UPLC-ESI-MS-SRM profile for the reaction of EDE with dGuo without the addition of arginine.

Scheme 8.

Conclusions

7-(1S-Hydroxybutyl)-1,N²-ε-dGuo was prepared from the reaction of (2R,3S)-epoxyhexanal and dGuo. The C7 side chain stereochemistry was found to be labile with the 1,N²-ε-dGuo ring system stabilizing the cation as a result of solvolysis of the side chain hydroxyl group (Scheme 3). The observation was extended to the mechanism of 1,N²-ε-dGuo formation from the reaction of EDE with dGuo, which was predicted to result in the formation of 2-octenal as a by-product (Scheme 6). The 1,N²-octenal adduct of dGuo was observed as a product of the reaction thereby supporting the proposed mechanism.

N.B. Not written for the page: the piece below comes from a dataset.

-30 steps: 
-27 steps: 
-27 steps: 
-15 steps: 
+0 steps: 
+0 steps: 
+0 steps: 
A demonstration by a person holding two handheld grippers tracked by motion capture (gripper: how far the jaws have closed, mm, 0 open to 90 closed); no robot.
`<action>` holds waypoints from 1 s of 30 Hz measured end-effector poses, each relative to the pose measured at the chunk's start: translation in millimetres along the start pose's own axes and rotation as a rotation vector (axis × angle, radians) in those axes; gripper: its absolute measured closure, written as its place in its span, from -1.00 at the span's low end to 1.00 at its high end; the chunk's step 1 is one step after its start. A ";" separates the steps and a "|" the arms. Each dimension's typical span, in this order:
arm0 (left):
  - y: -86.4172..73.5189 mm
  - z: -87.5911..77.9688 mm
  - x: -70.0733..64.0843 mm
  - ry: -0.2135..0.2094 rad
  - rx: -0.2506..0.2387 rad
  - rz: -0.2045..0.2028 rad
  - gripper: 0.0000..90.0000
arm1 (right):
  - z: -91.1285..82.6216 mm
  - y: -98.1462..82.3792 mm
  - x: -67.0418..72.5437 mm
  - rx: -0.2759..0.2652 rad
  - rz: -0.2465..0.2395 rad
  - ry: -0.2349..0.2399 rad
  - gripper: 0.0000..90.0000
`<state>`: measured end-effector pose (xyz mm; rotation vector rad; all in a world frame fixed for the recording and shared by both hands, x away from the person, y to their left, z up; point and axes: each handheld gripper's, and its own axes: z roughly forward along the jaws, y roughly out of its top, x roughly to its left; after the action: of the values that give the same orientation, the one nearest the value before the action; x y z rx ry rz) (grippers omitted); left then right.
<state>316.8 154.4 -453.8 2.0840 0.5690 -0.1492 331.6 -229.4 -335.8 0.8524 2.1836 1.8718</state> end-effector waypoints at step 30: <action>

In addition, 7-(hydroxyhexyl)-1,N²-ε-dGuo, which is derived from the reaction of dGuo with 2,3-epoxyoctenal, was also observed. The later process is also a source of 1,N²-ε-dGuo. It is proposed that the Schiff base formation between EDE and dGuo results in 2,3-epoxyoctanal by a hydration (Michael addition of water) and retro-aldol reaction (Scheme 8). This process can potentially be facilitated by amino acids, peptides, and proteins, thereby making it of interest as it provides a viable mechanism for the formation of 2,3-epoxyaldehydes from EDE, a product from the peroxdiation of linoleic acid (25).